Shutdown the host and instruct the master to forget about the member node using the xe host-forget CLI
command. Once the member has been forgotten, all the VMs which were running there will be marked as
offline and can be restarted on other XenServer hosts. Note it is very important to ensure that the XenServer
host is actually offline, otherwise VM data corruption might occur. Be careful not to split your pool into multiple
pools of a single host by using xe host-forget , since this could result in them all mapping the same shared
storage and corrupting VM data.
Warning:
If you are going to use the forgotten host as a XenServer host again, perform a fresh
installation of the XenServer software.
Do not use xe host-forget command if HA is enabled on the pool. Disable HA first, then
forget the host, and then re-enable HA.
When a member XenServer host fails, there may be VMs still registered in the running state.

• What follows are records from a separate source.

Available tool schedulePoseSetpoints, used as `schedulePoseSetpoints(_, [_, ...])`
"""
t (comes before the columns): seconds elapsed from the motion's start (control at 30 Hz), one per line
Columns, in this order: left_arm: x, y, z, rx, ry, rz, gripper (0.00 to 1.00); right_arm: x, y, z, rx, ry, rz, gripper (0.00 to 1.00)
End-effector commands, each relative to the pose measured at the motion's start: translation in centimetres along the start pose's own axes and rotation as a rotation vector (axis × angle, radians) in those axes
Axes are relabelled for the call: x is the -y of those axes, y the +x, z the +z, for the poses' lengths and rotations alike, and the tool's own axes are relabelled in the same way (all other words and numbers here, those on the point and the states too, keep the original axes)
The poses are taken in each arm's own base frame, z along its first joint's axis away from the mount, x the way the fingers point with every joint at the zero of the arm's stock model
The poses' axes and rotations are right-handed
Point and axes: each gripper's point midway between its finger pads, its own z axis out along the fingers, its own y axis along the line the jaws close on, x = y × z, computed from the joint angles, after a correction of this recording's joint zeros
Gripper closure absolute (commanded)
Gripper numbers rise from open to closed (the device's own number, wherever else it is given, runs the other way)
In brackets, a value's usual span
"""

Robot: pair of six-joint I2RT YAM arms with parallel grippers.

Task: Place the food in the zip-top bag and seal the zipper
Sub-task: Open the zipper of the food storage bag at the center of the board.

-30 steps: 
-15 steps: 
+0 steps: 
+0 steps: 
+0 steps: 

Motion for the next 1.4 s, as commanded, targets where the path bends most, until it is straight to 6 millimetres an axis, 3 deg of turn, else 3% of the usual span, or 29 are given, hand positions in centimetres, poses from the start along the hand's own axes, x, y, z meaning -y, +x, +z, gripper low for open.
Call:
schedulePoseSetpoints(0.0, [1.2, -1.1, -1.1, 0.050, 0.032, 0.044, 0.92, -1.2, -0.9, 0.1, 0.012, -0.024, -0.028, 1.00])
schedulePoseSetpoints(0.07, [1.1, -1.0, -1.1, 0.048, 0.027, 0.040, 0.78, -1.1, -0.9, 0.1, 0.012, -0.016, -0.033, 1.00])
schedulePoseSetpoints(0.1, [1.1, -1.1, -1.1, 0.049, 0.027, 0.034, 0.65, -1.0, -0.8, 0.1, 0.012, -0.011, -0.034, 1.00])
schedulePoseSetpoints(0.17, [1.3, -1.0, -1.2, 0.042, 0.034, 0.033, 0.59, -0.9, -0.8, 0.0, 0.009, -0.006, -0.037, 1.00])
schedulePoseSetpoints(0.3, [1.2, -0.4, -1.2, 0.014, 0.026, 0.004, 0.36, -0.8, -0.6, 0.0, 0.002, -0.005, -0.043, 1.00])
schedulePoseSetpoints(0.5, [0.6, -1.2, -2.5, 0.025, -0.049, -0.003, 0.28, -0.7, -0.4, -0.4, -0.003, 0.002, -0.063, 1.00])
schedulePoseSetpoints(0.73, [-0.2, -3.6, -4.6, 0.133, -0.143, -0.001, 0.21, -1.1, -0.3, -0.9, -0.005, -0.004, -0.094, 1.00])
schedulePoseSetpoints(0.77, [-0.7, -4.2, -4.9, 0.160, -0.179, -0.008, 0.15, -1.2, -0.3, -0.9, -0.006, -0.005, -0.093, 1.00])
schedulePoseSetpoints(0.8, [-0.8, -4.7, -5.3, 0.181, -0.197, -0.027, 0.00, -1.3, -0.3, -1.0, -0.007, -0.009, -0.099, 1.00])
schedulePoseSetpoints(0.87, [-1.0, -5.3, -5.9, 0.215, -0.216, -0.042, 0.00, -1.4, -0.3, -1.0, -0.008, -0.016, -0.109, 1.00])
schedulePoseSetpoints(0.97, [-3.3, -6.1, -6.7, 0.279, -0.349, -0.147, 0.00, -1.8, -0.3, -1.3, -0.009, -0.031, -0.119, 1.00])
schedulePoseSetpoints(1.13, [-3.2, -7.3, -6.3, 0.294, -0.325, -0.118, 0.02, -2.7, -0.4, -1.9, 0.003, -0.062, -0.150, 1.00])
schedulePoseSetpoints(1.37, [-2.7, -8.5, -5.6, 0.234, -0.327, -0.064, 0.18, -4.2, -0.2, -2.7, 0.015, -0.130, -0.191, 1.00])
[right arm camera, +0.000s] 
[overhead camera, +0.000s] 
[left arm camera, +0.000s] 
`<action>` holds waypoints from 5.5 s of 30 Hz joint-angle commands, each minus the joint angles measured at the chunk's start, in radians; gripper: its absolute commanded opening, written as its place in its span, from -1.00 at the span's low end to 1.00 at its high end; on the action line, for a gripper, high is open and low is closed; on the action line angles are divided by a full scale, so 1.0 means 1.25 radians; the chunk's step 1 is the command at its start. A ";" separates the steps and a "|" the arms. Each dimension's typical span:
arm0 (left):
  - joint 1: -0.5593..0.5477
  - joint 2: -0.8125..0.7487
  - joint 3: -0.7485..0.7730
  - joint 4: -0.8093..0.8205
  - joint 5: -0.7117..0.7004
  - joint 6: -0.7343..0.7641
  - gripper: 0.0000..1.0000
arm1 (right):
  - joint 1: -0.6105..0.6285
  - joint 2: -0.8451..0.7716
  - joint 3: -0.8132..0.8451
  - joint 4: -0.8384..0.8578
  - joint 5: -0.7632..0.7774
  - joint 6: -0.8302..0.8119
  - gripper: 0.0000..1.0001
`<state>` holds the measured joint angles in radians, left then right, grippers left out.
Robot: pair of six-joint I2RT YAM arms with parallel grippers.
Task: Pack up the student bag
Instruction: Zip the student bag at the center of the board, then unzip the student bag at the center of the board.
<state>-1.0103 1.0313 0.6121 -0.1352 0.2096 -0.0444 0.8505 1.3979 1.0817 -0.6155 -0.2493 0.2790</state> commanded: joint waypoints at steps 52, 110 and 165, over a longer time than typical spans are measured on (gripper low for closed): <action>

If you are sure that
the member XenServer host is definitely down, use the xe vm-reset-powerstate CLI command to set the power
state of the VMs to halted. See the section called “vm-reset-powerstate” for more details.
Warning:
Incorrect use of this command can lead to data corruption. Only use this command if
absolutely necessary.
Before you can start VMs on another XenServer host, you are also required to release the locks on VM storage.
Each disk in an SR can only be used by one host at a time, so it is key to make the disk accessible to other XenServer
hosts once a host has failed. To do so, run the following script on the pool master for each SR that contains disks
of any affected VMs:
/opt/xensource/sm/resetvdis.py <host_UUID> <SR_UUID> [master]
You need only supply the third string ("master") if the failed host was the SR master — pool master or XenServer
host using local storage — at the time of the crash.
Warning:
Be absolutely sure that the host is down before executing this command. Incorrect use of this
command can lead to data corruption.
If you attempt to start a VM on another XenServer host before running the script above, then you will receive
the following error message: VDI <UUID> already attached RW.
Master failures
Every member of a resource pool contains all the information necessary to take over the role of master if required.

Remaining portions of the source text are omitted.